États-Unis. Le gouvernement devrait émettre un nouveau visa pour une défenseure des droits humains pakistanaise


COMMUNIQUÉ DE PRESSE

ÉFAI

Amnesty International a demandé ce lundi 22 septembre au gouvernement des États-Unis d’émettre un nouveau visa pour la défenseure des droits humains Amina Masood Janjua, le visa qui lui avait été accordé précédemment ayant été annulé « pour des raisons relatives à la sécurité ».

L’organisation a également demandé aux autorités américaines de clarifier les raisons pour lesquelles le visa précédent avait été annulé. Jusqu’à ce jour, Amnesty International n’a pas obtenu de réponse aux demandes de clarification qu’elle a adressées aux autorités. Amina Masood Janjua a été invitée par Amnesty International à faire une tournée de conférences en Europe et aux États-Unis sur les disparitions forcées au Pakistan.

« Il est particulièrement déconcertant que les autorités américaines considèrent qu’Amina Masood Janjua constitue une menace pour la sécurité des États-Unis, a déclaré Sam Zarifi, directeur d’Amnesty International pour la région Asie-Pacifique. Depuis trois ans, cette femme mène campagne pacifiquement et sans relâche pour que le gouvernement pakistanais fasse toute la lumière sur des centaines de « disparus » – parmi lesquels son propre mari Masood Janjua – tout en condamnant les actes de terrorisme. »

L’ambassade américaine à Islamabad avait émis un visa pour Amina Masood Janjua le 12 août. Cependant, alors qu’elle s’apprêtait à prendre l’avion pour Washington le 13 septembre, un représentant de l’ambassade l’a informée que son visa avait été annulé et l’a prévenue que si elle embarquait elle ne serait pas autorisée à entrer aux États-Unis et qu’elle serait renvoyée au Pakistan.

Le représentant de l’ambassade lui a indiqué que son visa avait été annulé en application de l’article 212(a) 3 de la Loi sur l’immigration et la nationalité, qui couvre les « raisons relatives à la sécurité ». Cet article concerne des actes tels que l’espionnage, le sabotage et les activités terroristes.

Amnesty International appelle également les autorités américaines à coopérer avec le nouveau gouvernement pakistanais pour résoudre tous les cas de disparitions forcées et faire en sorte qu’il soit mis fin à cette pratique.

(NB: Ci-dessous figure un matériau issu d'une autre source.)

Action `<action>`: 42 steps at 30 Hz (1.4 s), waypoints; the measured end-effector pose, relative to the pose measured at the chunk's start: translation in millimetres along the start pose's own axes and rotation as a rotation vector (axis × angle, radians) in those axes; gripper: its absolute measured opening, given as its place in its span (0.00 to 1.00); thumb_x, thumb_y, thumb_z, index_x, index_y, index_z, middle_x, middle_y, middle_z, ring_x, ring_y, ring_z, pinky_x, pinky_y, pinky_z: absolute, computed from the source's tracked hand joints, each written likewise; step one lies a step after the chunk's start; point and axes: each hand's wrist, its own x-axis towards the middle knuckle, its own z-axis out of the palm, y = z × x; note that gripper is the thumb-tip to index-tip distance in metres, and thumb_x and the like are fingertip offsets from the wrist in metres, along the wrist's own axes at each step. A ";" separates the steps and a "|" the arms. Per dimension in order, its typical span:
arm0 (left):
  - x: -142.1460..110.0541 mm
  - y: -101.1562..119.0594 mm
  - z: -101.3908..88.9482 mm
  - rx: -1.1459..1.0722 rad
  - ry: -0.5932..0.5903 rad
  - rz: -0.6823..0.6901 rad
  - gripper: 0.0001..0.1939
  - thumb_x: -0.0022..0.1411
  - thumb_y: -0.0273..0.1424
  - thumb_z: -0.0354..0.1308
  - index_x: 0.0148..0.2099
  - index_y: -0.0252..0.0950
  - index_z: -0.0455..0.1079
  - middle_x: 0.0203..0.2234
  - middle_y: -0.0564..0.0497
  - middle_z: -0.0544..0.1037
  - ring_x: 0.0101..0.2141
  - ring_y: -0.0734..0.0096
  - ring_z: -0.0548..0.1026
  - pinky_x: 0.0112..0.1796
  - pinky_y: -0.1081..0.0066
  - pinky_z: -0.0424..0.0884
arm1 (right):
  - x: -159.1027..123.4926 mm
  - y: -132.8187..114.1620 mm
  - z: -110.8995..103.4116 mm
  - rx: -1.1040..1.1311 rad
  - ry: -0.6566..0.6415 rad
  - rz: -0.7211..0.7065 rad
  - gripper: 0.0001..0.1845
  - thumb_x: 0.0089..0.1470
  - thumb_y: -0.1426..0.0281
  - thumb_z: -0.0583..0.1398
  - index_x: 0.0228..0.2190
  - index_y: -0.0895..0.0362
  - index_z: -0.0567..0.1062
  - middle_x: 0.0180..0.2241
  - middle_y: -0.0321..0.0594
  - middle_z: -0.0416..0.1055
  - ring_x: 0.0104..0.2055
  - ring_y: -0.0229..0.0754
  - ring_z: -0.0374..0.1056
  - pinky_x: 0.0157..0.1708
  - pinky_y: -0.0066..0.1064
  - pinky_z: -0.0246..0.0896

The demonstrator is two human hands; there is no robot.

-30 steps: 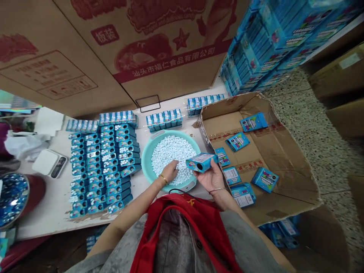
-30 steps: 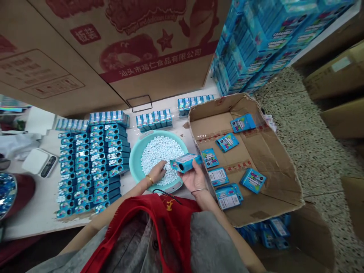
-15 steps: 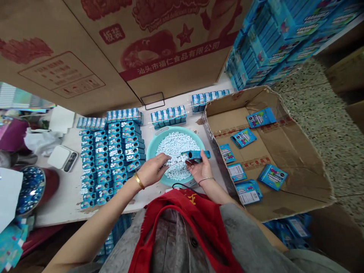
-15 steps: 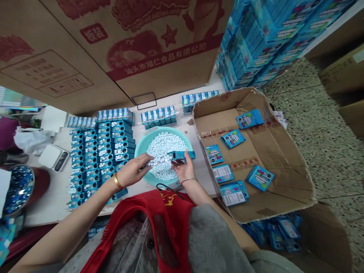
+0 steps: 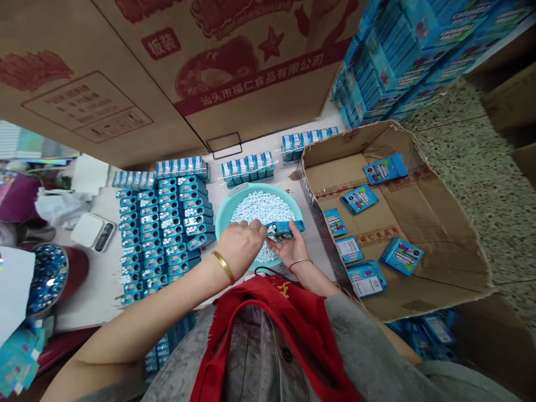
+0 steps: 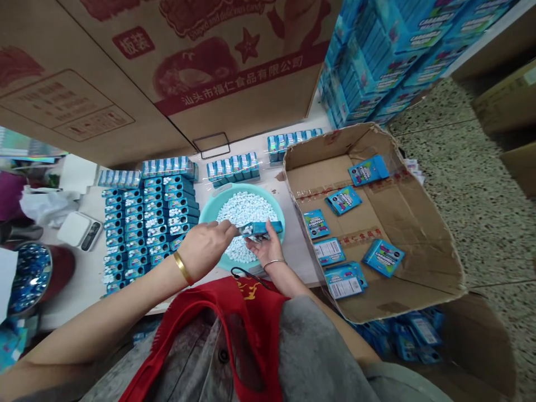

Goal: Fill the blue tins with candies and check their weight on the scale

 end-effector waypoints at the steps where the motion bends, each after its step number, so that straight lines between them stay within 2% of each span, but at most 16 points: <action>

« Le gouvernement des États-Unis doit veiller à ne pas être complice en contribuant à la pratique des disparitions forcées au Pakistan ou en tolérant de tels agissements, a déclaré Sam Zarifi. De nombreuses personnes détenues en secret au Pakistan disent avoir été interrogées par des unités de renseignement pakistanaises mais aussi par des agents de services de renseignement étrangers ».


« Le fait que l’anti-américanisme au Pakistan augmente et que de nombreux Pakistanais reprochent au gouvernement des États-Unis d’encourager la pratique des disparitions forcées et d’autres violations des droits humains dans leur pays rend d’autant plus criante la nécessité pour les autorités américaines d’émettre un nouveau visa pour Amina Masood Janjua. »


Complément d’information

Amina Masood Janjua est fondatrice et présidente de l’organisation pakistanaise Défense des droits humains, qui milite en faveur de la libération des personnes victimes d’une disparition forcée. Cette femme s’exprime au nom de 563 familles dont un proche a « disparu ».

Elle a cofondé cette organisation après que son mari Masood Janjua eut été appréhendé dans un autocar, il y a trois ans. On ignore tout du sort de cet homme et de l’endroit où il se trouve.

Depuis que le Pakistan s’est associé, à la fin de l’année 2001, à la « guerre contre le terrorisme » conduite par les États-Unis, des centaines de personnes soupçonnées de liens avec des activités terroristes ou de groupes nationalistes ont fait l’objet d’une disparition forcée. Ces personnes sont arbitrairement arrêtées et maintenues en détention dans des lieux tenus secrets. Elles ne bénéficient d’aucune protection légale, n’ont pas le droit de consulter leur avocat ou de recevoir les visites de leur famille et ne peuvent comparaître devant un tribunal. Beaucoup de ces personnes, si ce n’est l’ensemble d’entre elles, subissent des actes de torture ou d’autres formes de mauvais traitements.

Au cours des dernières semaines, Amina Masood Janjua a évoqué la question des disparitions forcées lors de rencontres avec des représentants du gouvernement du Royaume-Uni, de la Norvège, de la Suède, de la Suisse et du Conseil des droits de l’homme des Nations unies à Genève.